§ YOUR TASK
Repeat the listing in full. Nothing may be added or left out.

§ GIVEN ENTRIES
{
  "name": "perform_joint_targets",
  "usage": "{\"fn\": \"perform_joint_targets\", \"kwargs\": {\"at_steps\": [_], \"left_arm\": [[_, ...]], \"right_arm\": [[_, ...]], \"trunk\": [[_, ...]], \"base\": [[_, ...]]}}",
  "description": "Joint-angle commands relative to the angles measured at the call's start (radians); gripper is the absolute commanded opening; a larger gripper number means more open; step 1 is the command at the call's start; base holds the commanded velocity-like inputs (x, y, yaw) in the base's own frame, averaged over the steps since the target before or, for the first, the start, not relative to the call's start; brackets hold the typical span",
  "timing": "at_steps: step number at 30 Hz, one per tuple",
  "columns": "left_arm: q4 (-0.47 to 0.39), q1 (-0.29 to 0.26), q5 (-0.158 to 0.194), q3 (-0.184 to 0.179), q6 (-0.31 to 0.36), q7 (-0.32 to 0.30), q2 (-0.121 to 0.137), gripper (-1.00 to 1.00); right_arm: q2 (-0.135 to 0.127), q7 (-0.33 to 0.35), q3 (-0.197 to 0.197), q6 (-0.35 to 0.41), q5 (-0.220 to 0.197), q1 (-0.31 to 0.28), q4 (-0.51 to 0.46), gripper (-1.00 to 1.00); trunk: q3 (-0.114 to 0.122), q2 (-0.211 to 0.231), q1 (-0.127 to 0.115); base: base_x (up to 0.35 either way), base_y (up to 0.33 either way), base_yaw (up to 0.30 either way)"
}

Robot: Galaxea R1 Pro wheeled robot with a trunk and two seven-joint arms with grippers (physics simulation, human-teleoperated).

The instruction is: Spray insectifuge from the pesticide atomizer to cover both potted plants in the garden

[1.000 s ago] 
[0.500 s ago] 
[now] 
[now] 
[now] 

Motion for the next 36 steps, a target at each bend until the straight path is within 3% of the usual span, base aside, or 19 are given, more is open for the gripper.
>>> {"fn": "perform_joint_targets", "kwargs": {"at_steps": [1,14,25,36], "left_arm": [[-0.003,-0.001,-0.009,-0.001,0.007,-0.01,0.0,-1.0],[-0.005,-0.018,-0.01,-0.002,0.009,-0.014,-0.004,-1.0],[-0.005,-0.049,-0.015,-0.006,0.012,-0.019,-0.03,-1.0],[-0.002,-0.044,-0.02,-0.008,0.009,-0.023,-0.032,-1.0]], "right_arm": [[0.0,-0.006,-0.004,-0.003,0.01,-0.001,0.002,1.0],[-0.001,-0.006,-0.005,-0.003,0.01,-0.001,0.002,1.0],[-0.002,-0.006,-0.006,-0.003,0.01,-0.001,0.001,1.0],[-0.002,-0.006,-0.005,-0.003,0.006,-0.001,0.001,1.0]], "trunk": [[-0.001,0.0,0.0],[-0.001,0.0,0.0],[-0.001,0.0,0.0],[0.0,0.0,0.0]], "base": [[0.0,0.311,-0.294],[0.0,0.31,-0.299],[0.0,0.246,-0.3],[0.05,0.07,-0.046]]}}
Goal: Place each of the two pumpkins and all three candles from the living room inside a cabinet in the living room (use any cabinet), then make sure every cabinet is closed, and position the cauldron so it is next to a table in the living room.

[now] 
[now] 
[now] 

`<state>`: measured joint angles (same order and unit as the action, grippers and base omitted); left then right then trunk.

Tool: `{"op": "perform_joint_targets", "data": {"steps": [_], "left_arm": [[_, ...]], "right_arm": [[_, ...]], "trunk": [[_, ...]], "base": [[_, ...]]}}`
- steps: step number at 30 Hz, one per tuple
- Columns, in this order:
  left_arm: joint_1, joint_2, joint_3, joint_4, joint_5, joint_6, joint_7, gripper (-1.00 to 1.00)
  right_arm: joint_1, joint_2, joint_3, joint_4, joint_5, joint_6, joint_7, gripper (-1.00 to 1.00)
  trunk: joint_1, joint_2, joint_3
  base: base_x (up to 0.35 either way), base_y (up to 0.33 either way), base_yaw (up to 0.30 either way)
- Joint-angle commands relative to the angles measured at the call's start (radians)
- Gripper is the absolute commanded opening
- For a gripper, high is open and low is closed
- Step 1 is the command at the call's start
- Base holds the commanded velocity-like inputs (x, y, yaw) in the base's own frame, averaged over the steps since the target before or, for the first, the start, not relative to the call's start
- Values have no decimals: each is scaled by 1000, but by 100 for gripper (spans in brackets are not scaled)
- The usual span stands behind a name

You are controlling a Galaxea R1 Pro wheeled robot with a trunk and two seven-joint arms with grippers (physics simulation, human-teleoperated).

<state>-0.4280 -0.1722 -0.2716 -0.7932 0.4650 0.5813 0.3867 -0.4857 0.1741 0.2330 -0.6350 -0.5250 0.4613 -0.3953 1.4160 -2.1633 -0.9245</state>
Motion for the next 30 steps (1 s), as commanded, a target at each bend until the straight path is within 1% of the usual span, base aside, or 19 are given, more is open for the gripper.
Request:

§ RESULT OF THE TASK
{
  "name": "perform_joint_targets",
  "usage": "{\"fn\": \"perform_joint_targets\", \"kwargs\": {\"at_steps\": [_], \"left_arm\": [[_, ...]], \"right_arm\": [[_, ...]], \"trunk\": [[_, ...]], \"base\": [[_, ...]]}}",
  "description": "Joint-angle commands relative to the angles measured at the call's start (radians); gripper is the absolute commanded opening; a larger gripper number means more open; step 1 is the command at the call's start; base holds the commanded velocity-like inputs (x, y, yaw) in the base's own frame, averaged over the steps since the target before or, for the first, the start, not relative to the call's start; brackets hold the typical span",
  "timing": "at_steps: step number at 30 Hz, one per tuple",
  "columns": "left_arm: q4 (-0.47 to 0.39), q1 (-0.29 to 0.26), q5 (-0.158 to 0.194), q3 (-0.184 to 0.179), q6 (-0.31 to 0.36), q7 (-0.32 to 0.30), q2 (-0.121 to 0.137), gripper (-1.00 to 1.00); right_arm: q2 (-0.135 to 0.127), q7 (-0.33 to 0.35), q3 (-0.197 to 0.197), q6 (-0.35 to 0.41), q5 (-0.220 to 0.197), q1 (-0.31 to 0.28), q4 (-0.51 to 0.46), gripper (-1.00 to 1.00); trunk: q3 (-0.114 to 0.122), q2 (-0.211 to 0.231), q1 (-0.127 to 0.115); base: base_x (up to 0.35 either way), base_y (up to 0.33 either way), base_yaw (up to 0.30 either way)"
}

Robot: Galaxea R1 Pro wheeled robot with a trunk and two seven-joint arms with grippers (physics simulation, human-teleoperated).

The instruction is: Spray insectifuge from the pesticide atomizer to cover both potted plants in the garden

[1.000 s ago] 
[0.500 s ago] 
[now] 
[now] 
[now] 

Motion for the next 36 steps, a target at each bend until the straight path is within 3% of the usual span, base aside, or 19 are given, more is open for the gripper.
>>> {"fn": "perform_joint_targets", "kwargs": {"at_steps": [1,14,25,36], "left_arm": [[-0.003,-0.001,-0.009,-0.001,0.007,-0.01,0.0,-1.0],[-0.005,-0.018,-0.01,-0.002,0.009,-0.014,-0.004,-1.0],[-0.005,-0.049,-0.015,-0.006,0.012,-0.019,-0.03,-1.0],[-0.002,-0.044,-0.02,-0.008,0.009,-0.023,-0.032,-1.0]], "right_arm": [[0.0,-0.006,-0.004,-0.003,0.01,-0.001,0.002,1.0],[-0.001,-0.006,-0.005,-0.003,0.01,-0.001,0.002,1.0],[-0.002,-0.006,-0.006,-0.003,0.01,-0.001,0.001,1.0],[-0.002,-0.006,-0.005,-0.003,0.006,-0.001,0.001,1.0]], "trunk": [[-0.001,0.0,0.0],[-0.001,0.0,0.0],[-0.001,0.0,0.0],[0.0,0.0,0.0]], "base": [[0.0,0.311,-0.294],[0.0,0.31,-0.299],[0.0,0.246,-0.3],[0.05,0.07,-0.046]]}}
Goal: Place each of the two pumpkins and all three candles from the living room inside a cabinet in the living room (use any cabinet), then make sure every cabinet is closed, and position the cauldron so it is next to a table in the living room.

[now] 
[now] 
[now] 

`<state>`: measured joint angles (same order and unit as the action, grippers and base omitted); left then right then trunk.

Tool: `{"op": "perform_joint_targets", "data": {"steps": [_], "left_arm": [[_, ...]], "right_arm": [[_, ...]], "trunk": [[_, ...]], "base": [[_, ...]]}}`
- steps: step number at 30 Hz, one per tuple
- Columns, in this order:
  left_arm: joint_1, joint_2, joint_3, joint_4, joint_5, joint_6, joint_7, gripper (-1.00 to 1.00)
  right_arm: joint_1, joint_2, joint_3, joint_4, joint_5, joint_6, joint_7, gripper (-1.00 to 1.00)
  trunk: joint_1, joint_2, joint_3
  base: base_x (up to 0.35 either way), base_y (up to 0.33 either way), base_yaw (up to 0.30 either way)
- Joint-angle commands relative to the angles measured at the call's start (radians)
- Gripper is the absolute commanded opening
- For a gripper, high is open and low is closed
- Step 1 is the command at the call's start
- Base holds the commanded velocity-like inputs (x, y, yaw) in the base's own frame, averaged over the steps since the target before or, for the first, the start, not relative to the call's start
- Values have no decimals: each is scaled by 1000, but by 100 for gripper (spans in brackets are not scaled)
- The usual span stands behind a name

You are controlling a Galaxea R1 Pro wheeled robot with a trunk and two seven-joint arms with grippers (physics simulation, human-teleoperated).

<state>-0.4280 -0.1722 -0.2716 -0.7932 0.4650 0.5813 0.3867 -0.4857 0.1741 0.2330 -0.6350 -0.5250 0.4613 -0.3953 1.4160 -2.1633 -0.9245</state>
Motion for the next 30 steps (1 s), as commanded, a target at each bend until the straight path is within 1% of the usual span, base aside, or 19 are given, more is open for the gripper.
Request:

No more output will be added to the exercise.